# Shopping query...Please don't ban me!



## Missy (Mar 9, 2016)

I'm aware this post risks my eternal banishment from the realms of CFUK with no hope of reinstatement or forgiveness!!

Does anyone know off hand where (pref forum sponsors, though I guess that might be hard!) I can buy a few bottles of syrup? If I can also buy a machine cleaning brush and v60 filters that would add bonus points. (I know where to get just syrup from, but would prefer to use a forum sponsor if possible!)

It's my dad's birthday and that's what he really wants... To go with his lavazza pod machine.


----------



## NickdeBug (Jan 18, 2015)

Bella Barista will probably be able to meet your requirements.

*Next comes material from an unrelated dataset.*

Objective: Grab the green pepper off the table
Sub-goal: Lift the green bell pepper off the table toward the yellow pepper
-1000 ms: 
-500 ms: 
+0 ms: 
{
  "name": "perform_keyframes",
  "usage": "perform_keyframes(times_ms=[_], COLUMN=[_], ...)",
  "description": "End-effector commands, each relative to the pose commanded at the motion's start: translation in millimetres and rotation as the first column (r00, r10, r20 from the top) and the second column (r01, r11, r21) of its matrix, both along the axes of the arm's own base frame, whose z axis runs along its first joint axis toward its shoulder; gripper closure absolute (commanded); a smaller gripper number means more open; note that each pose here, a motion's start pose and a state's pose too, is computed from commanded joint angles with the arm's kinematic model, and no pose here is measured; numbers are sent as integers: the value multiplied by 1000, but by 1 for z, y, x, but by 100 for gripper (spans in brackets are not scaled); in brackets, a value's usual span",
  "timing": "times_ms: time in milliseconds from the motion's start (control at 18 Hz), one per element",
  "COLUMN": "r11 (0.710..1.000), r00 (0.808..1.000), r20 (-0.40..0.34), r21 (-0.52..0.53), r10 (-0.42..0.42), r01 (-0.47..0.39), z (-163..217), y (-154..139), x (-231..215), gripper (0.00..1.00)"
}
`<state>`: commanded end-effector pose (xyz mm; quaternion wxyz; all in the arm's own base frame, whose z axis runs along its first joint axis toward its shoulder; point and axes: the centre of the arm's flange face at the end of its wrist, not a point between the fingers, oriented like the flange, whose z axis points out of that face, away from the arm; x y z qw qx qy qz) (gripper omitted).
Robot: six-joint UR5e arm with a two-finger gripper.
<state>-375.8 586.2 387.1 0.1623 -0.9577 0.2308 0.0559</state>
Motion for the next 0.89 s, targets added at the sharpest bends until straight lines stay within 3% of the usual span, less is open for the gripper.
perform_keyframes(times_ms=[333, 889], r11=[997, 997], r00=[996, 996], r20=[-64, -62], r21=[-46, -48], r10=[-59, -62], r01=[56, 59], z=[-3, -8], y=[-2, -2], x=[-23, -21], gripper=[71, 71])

Happy Birthday Missy's Dad!


----------



## mremanxx (Dec 30, 2014)

I presume you mean those god awful things that you get in Starbucks etc, Monins???

If so Makro do them.

Might be on a different plane altogether though


----------



## Jon (Dec 3, 2010)

Costa used to sell some?


----------



## 4515 (Jan 30, 2013)

Is this the same as asking the chemist for something to clear 'a mates' embarrassing rash ?


----------



## Drewster (Dec 1, 2013)

working dog said:


> Is this the same as asking the chemist for something to clear 'a mates' embarrassing rash ?


That would be far, far worse.............. How is 'your mate'?


----------



## 4515 (Jan 30, 2013)

Drewster said:


> That would be far, far worse.............. How is 'your mate'?

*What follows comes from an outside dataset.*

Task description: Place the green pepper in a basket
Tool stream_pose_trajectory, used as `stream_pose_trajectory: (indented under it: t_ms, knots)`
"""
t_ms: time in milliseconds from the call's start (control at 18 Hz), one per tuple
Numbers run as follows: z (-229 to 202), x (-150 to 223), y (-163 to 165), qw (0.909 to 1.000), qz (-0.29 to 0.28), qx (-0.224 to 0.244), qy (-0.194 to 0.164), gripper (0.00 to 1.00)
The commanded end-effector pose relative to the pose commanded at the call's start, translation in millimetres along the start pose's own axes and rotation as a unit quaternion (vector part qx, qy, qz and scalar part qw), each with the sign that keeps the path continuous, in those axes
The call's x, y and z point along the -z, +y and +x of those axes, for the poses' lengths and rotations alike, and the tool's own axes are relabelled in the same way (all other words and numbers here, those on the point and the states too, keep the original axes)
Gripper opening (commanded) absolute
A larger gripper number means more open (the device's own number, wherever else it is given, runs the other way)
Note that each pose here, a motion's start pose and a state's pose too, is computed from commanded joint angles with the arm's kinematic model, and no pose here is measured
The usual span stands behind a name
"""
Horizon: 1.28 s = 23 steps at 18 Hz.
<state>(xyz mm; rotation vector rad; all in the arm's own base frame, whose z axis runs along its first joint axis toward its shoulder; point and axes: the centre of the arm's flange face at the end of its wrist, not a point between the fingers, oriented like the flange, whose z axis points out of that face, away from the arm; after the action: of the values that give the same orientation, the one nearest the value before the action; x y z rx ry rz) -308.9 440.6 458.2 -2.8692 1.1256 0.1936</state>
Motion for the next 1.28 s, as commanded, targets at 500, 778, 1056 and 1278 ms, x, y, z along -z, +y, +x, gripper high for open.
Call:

Oh ... he's fine thanks the itching has.... sorry, he tells me that the itching has reduced loads


----------



## holdtheonions (May 5, 2016)

I tried a bunch at one point and they just tasted horrible. Very artificial flavor that simply isn't enjoyable in coffee. Ended up putting them in seltzer and making soda out of them. I tried several each of starbucks, monin and davinci and the only one that was drinkable in coffee was the starbucks vanilla, but didn't exactly knock my socks off.

Was thinking some pure extract might be a better way to go to get a natural flavor, but never tried it.


----------



## Missy (Mar 9, 2016)

holdtheonions said:


> Was thinking some pure extract might be a better way to go to get a natural flavor, but never tried it.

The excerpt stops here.